PARIS -- Back in the dim, dark days when American conservatives not only preached the cleansing redemption of balanced budgets but actually lived by that credo, tax cuts were a liberal issue. It took Ronald Reagan's conversion to supply-side economics to plant the tax-cut banner firmly on the right.
Something similar may be occurring on nuclear disarmament, another issue that has long been identified with the left but which Reagan is appropriating as his own and as a conservative cause. His continuing endorsements of the need to abolish all nuclear weapons go far beyond the point of being simple political or rhetorical devices.
To the dismay of many of his conservative supporters and the chagrin of liberals, Reagan's calls for nuclear disarmament are beginning to form a political program that contains a potent emotional force for electorates at home and in Europe. That force could drag all other western politicians along behind Reagan on this issue, just as they have been swept up in his wake on tax cuts.
This will be particularly true if Soviet leader Mikhail Gorbachev cooperates with the American idea of a high-profile, buddy-buddy Thanksgiving summit in the United States. It is hard to see why he would cooperate with this treacly notion except for precisely this opportunity.

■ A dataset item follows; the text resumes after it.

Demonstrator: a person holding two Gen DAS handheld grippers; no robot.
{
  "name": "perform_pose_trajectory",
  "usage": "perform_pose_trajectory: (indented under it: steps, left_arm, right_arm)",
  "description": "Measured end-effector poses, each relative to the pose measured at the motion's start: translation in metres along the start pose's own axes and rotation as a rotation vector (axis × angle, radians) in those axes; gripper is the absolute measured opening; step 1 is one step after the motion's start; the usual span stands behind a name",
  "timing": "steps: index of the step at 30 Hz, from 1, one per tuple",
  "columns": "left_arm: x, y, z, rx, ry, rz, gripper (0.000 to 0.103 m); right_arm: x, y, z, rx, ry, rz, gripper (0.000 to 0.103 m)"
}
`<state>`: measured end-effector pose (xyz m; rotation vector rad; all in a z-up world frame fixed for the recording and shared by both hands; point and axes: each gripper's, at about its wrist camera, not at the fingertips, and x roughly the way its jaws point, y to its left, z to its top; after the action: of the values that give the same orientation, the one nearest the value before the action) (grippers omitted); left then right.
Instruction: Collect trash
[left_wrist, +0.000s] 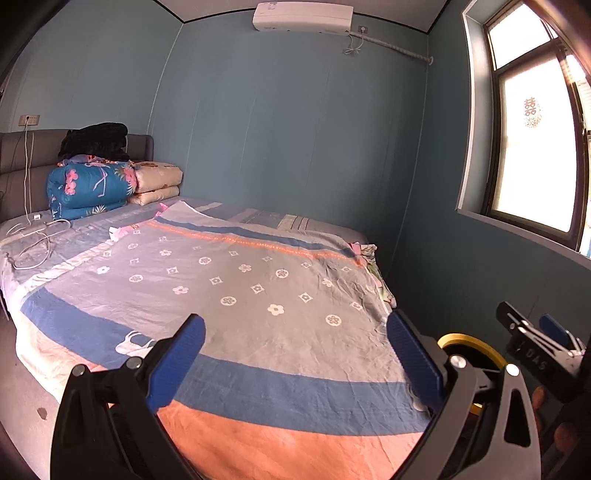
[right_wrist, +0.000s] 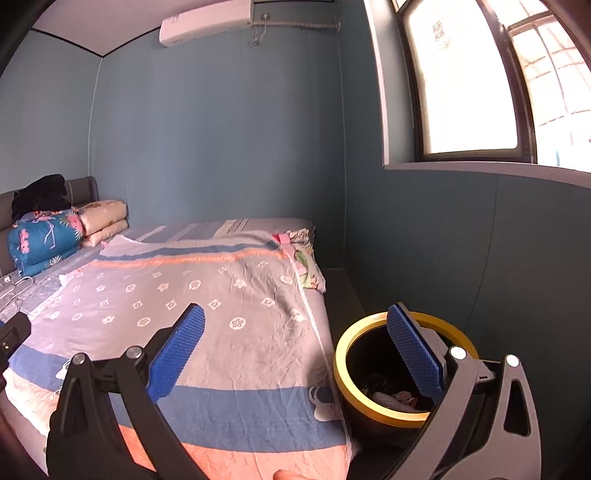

Out of this confusion along the ideological spectrum could come a better result, however. Those who are left uneasy by Reagan's approach to nuclear disarmament must now focus on and articulate the realistic proposition that the world is better off having (some) nuclear weapons. Minimal deterrence makes sense not only strategically, but also politically for liberals trying to counter Reagan the peacenik.
Instead of seeking to negotiate the impossible dream of a nuclear-free world, the United States and the Soviet Union should be attempting to identify and achieve the minimum nuclear force each side needs to deter the other from attacking. This is a better guarantee for peace.
Thus far a strategy based on minimal deterrence seems to hold little attraction for Reagan. He is remarkably tenacious in his descriptions of a world in which the United States is protected either by his Strategic Defense Initiative space shield, which is to render offensive nuclear weapons obsolete, or by a negotiated renunciation of the nuclear balance of terror with the Soviet Union.
He returned to it again this week in an interview in The Washington Times, in which he said a denuclearized world would be a safer place. He explained that the disaster at the Chernobyl nuclear plant must have given Soviet leaders "some second thoughts about an exchange of nuclear weapons."
His remarks hint that Reagan now believes that Gorbachev is serious about accepting the doctrine of "reasonable sufficiency," the rough Soviet equivalent of minimal deterrence. This is an opening that should not be allowed to get lost in the shuffle of an overly ambitious summit.
If Reagan and Gorbachev could come out of their third conference agreeing to a 50 percent reduction in strategic weapons as part of a clearly identified commitment to reduce their nuclear arsenals ultimately to a few hundred warheads on each side, stability will be significantly increased.
For Reagan's nuclear-free vision contains two major fallacies. One is that we can negotiate our way to a situation of conventional deterrence in Europe. History, and logic, show otherwise. Germany in 1939-40 and Israel in 1967 are only two examples of dedicated and confident nations launching war against numerically superior adversaries.
Second is the idea that SDI would ever give the United States enough confidence to do away with offensive nuclear weapons. Whatever the statistical chance that one or two Soviet warheads would get through, it would be too high for rational decision-makers to take the risk to expose America to that level of damage.
This point has just been underscored by published accounts of the reunion in March of John F. Kennedy's principal advisers on the Cuban missile crisis of 1962. What is clear from those accounts and private remarks by some of those who were present at the Hawk's Cay, Fla., meeting is that the risk of even one Soviet nuclear warhead getting through American defenses was seen as having presented too grave a risk to justify a military attack on the Soviet missiles in Cuba.
Minimal deterrence worked then. After the arms-building binges on both sides over the past 25 years are undone, it can work again.